__DATASET CONTENT__:
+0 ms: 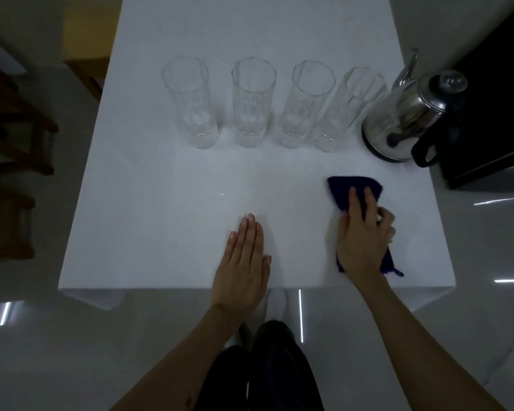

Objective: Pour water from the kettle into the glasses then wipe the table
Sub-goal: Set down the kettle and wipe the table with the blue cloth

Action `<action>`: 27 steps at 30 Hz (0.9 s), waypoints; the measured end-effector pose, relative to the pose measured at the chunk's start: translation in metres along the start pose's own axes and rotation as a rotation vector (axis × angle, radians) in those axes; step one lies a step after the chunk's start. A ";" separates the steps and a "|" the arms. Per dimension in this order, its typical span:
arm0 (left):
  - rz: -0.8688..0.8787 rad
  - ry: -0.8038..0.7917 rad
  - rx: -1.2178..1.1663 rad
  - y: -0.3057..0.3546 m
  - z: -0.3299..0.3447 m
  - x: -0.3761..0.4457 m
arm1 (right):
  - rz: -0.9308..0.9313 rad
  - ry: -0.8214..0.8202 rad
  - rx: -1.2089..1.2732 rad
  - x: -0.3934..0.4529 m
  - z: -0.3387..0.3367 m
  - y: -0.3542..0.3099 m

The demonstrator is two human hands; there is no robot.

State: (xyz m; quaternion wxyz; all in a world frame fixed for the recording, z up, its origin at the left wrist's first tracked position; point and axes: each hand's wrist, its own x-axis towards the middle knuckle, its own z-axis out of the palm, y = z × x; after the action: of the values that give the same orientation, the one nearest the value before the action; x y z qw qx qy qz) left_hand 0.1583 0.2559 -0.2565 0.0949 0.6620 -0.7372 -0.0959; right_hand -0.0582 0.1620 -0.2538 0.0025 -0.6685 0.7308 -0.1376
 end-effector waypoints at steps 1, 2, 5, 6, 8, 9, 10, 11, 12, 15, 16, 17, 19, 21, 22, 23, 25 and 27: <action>-0.001 0.001 -0.002 0.000 0.000 0.000 | 0.044 0.013 0.003 0.010 0.002 -0.005; -0.001 0.003 -0.004 0.000 -0.001 0.000 | 0.067 0.019 0.000 0.018 0.003 -0.015; -0.032 0.011 0.005 0.000 0.000 -0.002 | 0.042 -0.010 0.014 0.035 0.011 -0.058; -0.057 0.007 0.007 0.000 0.000 -0.003 | 0.023 -0.024 0.033 0.037 0.014 -0.073; -0.104 0.006 -0.003 0.000 0.000 -0.005 | -0.041 -0.062 0.067 0.035 0.019 -0.098; -0.116 0.008 -0.009 0.000 0.000 -0.006 | -0.094 -0.084 0.080 0.033 0.020 -0.106; -0.118 0.008 -0.011 -0.001 0.000 -0.008 | -0.156 -0.102 0.090 0.031 0.022 -0.110; -0.116 0.005 -0.009 -0.002 0.000 -0.010 | -0.220 -0.121 0.097 0.029 0.022 -0.111; -0.113 0.001 -0.006 -0.003 0.000 -0.011 | -0.285 -0.137 0.100 0.026 0.021 -0.110; -0.111 -0.016 -0.003 -0.006 0.002 -0.014 | -0.460 -0.138 0.079 0.013 0.016 -0.093; -0.110 -0.017 -0.006 -0.006 0.002 -0.014 | -0.488 -0.131 0.065 0.006 0.014 -0.085; -0.108 -0.015 -0.010 -0.006 0.001 -0.014 | -0.492 -0.124 0.054 -0.001 0.010 -0.074; -0.107 -0.010 -0.019 -0.006 0.000 -0.014 | -0.439 -0.105 0.043 -0.010 0.003 -0.050; -0.106 -0.008 -0.026 -0.005 -0.001 -0.015 | -0.320 -0.079 0.034 -0.010 -0.003 -0.028; -0.106 -0.008 -0.030 -0.005 -0.001 -0.015 | -0.244 -0.065 0.024 -0.005 -0.003 -0.022; -0.107 -0.011 -0.032 -0.005 -0.002 -0.016 | -0.168 -0.055 0.015 0.002 -0.002 -0.022; -0.106 -0.019 -0.028 -0.007 -0.002 -0.019 | -0.045 -0.035 0.005 0.017 0.003 -0.035; -0.085 -0.017 -0.022 -0.009 -0.002 -0.023 | 0.001 -0.022 0.009 0.029 0.011 -0.061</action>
State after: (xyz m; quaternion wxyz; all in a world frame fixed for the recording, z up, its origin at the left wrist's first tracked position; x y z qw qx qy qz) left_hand 0.1698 0.2776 -0.2575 0.0919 0.6907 -0.7082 -0.1135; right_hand 0.0006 0.1274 -0.2461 0.0134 -0.6696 0.7305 -0.1335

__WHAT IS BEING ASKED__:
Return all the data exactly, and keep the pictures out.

__ANSWER TO THE EXERCISE__:
+0 ms: 

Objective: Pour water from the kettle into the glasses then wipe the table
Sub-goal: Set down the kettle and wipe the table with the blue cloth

Action `<action>`: 27 steps at 30 Hz (0.9 s), waypoints; the measured end-effector pose, relative to the pose measured at the chunk's start: translation in metres along the start pose's own axes and rotation as a rotation vector (axis × angle, radians) in those axes; step one lies a step after the chunk's start. A ";" separates the steps and a "|" the arms. Per dimension in this order, its typical span:
arm0 (left):
  - rz: -0.8688..0.8787 rad
  - ry: -0.8038..0.7917 rad
  - rx: -1.2178..1.1663 rad
  - y: -0.3057..0.3546 m
  - z: -0.3299..0.3447 m
  - x: -0.3761..0.4457 m
arm1 (right):
  - rz: -0.9308..0.9313 rad
  - ry: -0.8214..0.8202 rad
  - rx: -1.2089..1.2732 rad
  - x: -0.3934..0.4529 m
  - z: -0.3387..0.3367 m
  - y: -0.3542..0.3099 m

The demonstrator is two human hands; there is no robot.

State: (xyz m; quaternion wxyz; all in a world frame fixed for the recording, z up, its origin at the left wrist's first tracked position; point and axes: each hand's wrist, its own x-axis towards the middle knuckle, its own z-axis out of the palm, y = z × x; after the action: of the values that give the same orientation, the one nearest the value before the action; x y z qw qx qy qz) left_hand 0.1583 0.2559 -0.2565 0.0949 0.6620 -0.7372 -0.0959; right_hand -0.0582 0.1620 -0.2538 0.0025 -0.6685 0.7308 -0.1376
 end-effector waypoints at steps 1, 2, 5, 6, 8, 9, 10, 11, 12, 15, 16, 17, 19, 21, 22, 23, 25 and 27: <action>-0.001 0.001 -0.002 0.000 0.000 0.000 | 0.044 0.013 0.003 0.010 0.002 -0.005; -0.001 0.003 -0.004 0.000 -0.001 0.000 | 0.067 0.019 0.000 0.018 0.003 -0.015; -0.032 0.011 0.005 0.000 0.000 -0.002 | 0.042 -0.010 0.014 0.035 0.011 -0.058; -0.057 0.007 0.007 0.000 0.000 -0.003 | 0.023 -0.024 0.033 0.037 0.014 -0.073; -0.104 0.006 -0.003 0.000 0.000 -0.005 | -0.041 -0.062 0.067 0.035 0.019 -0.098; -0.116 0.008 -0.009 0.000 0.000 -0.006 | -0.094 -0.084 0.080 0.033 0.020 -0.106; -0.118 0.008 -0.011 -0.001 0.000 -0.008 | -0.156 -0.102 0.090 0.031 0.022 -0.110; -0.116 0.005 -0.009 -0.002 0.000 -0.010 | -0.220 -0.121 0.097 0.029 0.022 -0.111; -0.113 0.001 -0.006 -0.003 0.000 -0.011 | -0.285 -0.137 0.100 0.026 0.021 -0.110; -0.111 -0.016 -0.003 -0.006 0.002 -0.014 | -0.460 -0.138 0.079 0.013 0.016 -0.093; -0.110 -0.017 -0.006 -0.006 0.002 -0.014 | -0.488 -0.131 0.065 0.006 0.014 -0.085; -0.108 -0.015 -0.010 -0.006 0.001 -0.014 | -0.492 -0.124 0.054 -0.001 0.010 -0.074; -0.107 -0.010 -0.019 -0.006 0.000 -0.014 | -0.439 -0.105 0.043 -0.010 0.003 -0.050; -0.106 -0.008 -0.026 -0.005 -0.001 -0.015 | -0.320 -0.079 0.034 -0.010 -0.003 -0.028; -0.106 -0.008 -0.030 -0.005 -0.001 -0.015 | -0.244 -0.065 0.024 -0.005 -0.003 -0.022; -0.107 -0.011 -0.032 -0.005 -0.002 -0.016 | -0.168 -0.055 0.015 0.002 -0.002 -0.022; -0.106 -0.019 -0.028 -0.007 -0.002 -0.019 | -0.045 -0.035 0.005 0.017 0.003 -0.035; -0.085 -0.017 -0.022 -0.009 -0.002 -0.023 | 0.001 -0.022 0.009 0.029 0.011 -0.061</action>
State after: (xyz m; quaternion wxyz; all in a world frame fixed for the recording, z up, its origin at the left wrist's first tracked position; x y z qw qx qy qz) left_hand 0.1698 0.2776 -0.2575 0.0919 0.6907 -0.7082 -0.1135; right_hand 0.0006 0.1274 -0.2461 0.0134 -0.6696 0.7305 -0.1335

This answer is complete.